TO DO = Reply only with how many lines below contain "Existence".

[Excerpts from a dataset]
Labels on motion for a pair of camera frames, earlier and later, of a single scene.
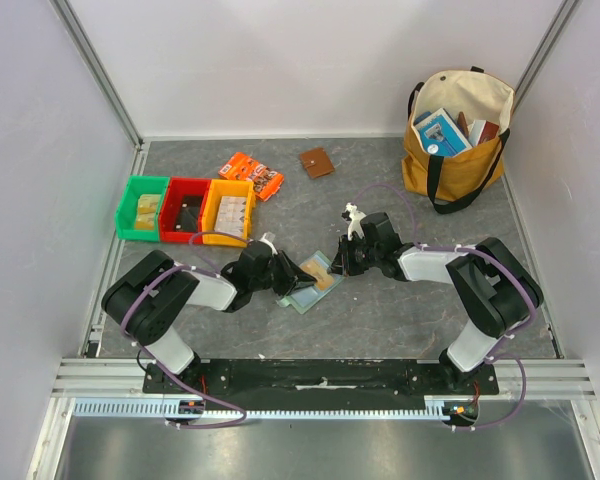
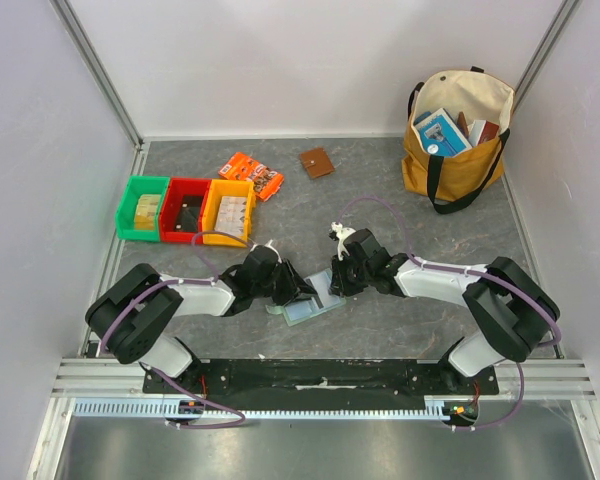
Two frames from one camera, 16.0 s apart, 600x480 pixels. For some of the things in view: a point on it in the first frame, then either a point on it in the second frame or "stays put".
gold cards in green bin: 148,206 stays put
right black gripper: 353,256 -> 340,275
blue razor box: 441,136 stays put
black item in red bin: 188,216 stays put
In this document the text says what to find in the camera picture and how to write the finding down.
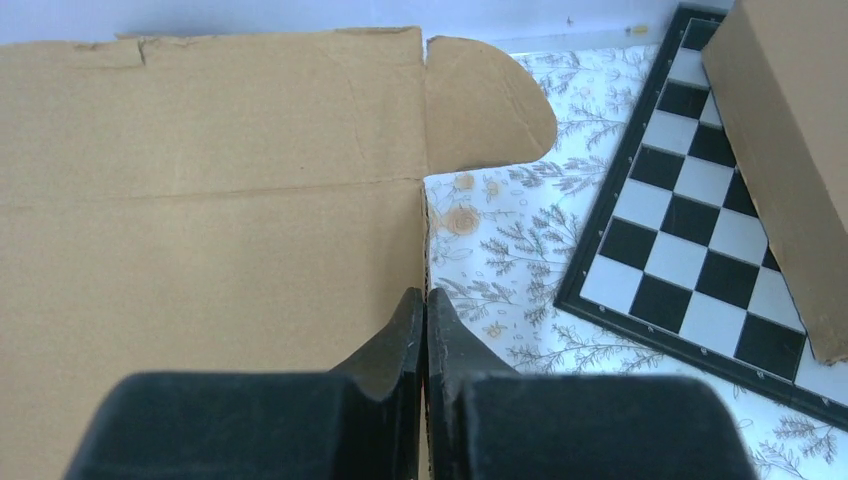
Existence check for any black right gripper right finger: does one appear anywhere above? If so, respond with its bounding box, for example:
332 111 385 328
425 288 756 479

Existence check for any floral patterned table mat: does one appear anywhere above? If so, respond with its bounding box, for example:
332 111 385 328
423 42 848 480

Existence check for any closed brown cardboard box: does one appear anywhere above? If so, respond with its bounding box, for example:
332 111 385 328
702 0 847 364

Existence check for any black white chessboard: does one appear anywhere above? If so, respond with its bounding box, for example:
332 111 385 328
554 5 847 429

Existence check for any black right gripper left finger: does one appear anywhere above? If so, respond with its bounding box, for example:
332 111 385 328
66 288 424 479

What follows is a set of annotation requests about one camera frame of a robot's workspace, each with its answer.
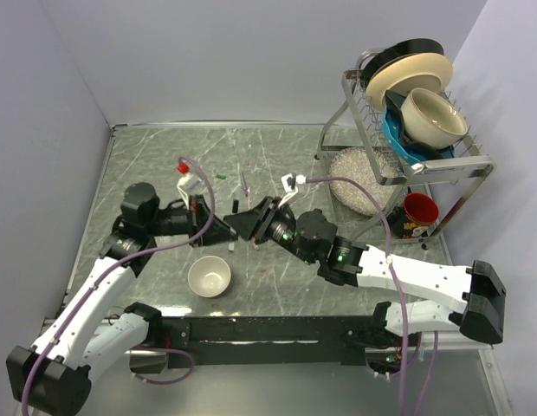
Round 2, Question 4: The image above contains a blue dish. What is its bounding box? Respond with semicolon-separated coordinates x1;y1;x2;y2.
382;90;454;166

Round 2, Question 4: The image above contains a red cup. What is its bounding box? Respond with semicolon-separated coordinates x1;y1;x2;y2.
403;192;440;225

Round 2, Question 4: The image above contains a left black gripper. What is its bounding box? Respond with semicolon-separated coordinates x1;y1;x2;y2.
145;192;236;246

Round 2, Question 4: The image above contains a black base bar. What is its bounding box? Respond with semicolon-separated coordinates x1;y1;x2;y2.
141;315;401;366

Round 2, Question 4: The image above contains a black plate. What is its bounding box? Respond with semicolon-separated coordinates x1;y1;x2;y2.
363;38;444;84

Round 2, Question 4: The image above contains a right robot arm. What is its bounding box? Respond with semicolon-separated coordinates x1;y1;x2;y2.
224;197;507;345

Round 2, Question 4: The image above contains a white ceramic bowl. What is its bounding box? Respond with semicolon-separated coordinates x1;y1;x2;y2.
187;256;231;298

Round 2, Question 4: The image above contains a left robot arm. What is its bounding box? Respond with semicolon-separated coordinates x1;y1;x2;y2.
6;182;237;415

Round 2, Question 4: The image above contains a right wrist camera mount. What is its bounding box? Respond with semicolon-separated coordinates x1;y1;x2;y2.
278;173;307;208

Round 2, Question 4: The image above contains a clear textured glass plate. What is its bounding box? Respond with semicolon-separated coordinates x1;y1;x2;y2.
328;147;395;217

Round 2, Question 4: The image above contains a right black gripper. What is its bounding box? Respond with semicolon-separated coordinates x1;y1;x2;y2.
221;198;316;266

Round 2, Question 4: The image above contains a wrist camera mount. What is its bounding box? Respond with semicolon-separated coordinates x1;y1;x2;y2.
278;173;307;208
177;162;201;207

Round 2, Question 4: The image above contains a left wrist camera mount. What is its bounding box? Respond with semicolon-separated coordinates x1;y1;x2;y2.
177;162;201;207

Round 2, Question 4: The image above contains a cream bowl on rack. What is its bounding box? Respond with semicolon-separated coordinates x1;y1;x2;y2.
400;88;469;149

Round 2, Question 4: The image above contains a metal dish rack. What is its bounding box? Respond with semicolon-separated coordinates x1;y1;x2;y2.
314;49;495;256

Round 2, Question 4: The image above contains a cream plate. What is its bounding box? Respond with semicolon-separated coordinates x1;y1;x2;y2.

RESULT OF THIS TASK = 5